Lester Caine wrote on 18/09/2015 01:32:
On 18/09/15 00:14, Rowan Collins wrote:
I'm confused - do you mean that some rows in the result set from the
database have columns "missing", rather than just set to NULL? That's
not something I've ever come across before.
While it would be better SQL practice to list all fields used in the
result set, '*' will return 'all fields' which are visible and may
indeed have 'missing fields'.
Whether or not you use "Select *", all the rows in the result set have
the same number of columns, surely?
By the way, you still haven't addressed my point about this whole setup
only giving you 3 states, and there being no particular reason you won't
need a 4th later.
For this particular method of working which is perhaps 20 years old,
there are only three states. If the field exists in the result set, if
it's null and if it has a value.
Sure. I was thinking more that your example mapped those 3 states rather
arbitrarily onto 3 domain states that you wanted to model; if you
happened to want to model 4 states, this technique wouldn't be any help.

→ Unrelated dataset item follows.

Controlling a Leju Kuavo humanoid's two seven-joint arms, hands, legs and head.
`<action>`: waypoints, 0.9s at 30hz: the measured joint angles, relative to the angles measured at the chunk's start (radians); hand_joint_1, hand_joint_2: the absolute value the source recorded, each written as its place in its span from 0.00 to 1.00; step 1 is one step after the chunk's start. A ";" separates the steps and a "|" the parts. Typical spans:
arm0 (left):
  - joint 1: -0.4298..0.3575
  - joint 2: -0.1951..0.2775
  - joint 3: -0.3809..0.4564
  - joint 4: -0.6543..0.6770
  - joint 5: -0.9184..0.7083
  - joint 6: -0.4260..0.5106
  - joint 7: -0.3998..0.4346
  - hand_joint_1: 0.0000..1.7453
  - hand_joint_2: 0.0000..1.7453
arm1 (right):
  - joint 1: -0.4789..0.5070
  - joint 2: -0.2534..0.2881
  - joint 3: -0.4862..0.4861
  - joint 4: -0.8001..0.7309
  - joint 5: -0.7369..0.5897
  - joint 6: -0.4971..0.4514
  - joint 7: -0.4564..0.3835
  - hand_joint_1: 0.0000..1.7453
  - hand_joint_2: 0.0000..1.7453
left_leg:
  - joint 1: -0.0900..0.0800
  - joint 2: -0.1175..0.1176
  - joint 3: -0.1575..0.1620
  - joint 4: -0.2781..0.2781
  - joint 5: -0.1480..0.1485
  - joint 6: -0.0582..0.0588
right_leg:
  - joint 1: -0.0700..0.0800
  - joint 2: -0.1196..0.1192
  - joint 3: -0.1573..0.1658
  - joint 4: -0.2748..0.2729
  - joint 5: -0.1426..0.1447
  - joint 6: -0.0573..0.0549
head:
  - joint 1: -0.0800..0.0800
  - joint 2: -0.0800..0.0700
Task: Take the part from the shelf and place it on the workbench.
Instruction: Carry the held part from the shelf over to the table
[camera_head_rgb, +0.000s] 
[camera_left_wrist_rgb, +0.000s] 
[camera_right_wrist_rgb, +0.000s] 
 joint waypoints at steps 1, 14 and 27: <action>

Currently one has to switch off errors where is_null may be used with a
non-existent field
Why? That's what isset() is for, which is where this whole discussion
started; I'm not sure why you've suddenly mentioned is_null().
But the whole problem here is that isset does NOT identify that the
result set has fields that are NULL.
My point was that if you use isset() in place of is_null(), you don't
have to switch off any errors. That's the only difference between the
two functions - that isset() doesn't raise a notice if the variable
doesn't exist.
Deprecate expand() so it's use is not possible may be another 'fix'?
Surely there are plenty of ways to use extract() without attempting to
give meaning to missing variables.
So similarly there are plenty of ways of using null field variables if
extract() has created them.
Huh? All I meant was, asking to deprecate extract() is like saying "I
can't use an object as an array key, so we might as well get rid of
associative arrays" - just because you can't use it in the way you'd
like, doesn't mean it's useless.
(That said, I'd personally be happy to see PHP lose extract(), and
variable-variables, and the $GLOBALS array - but it's pretty unlikely.)
Regards,
--
Rowan Collins
[IMSoP]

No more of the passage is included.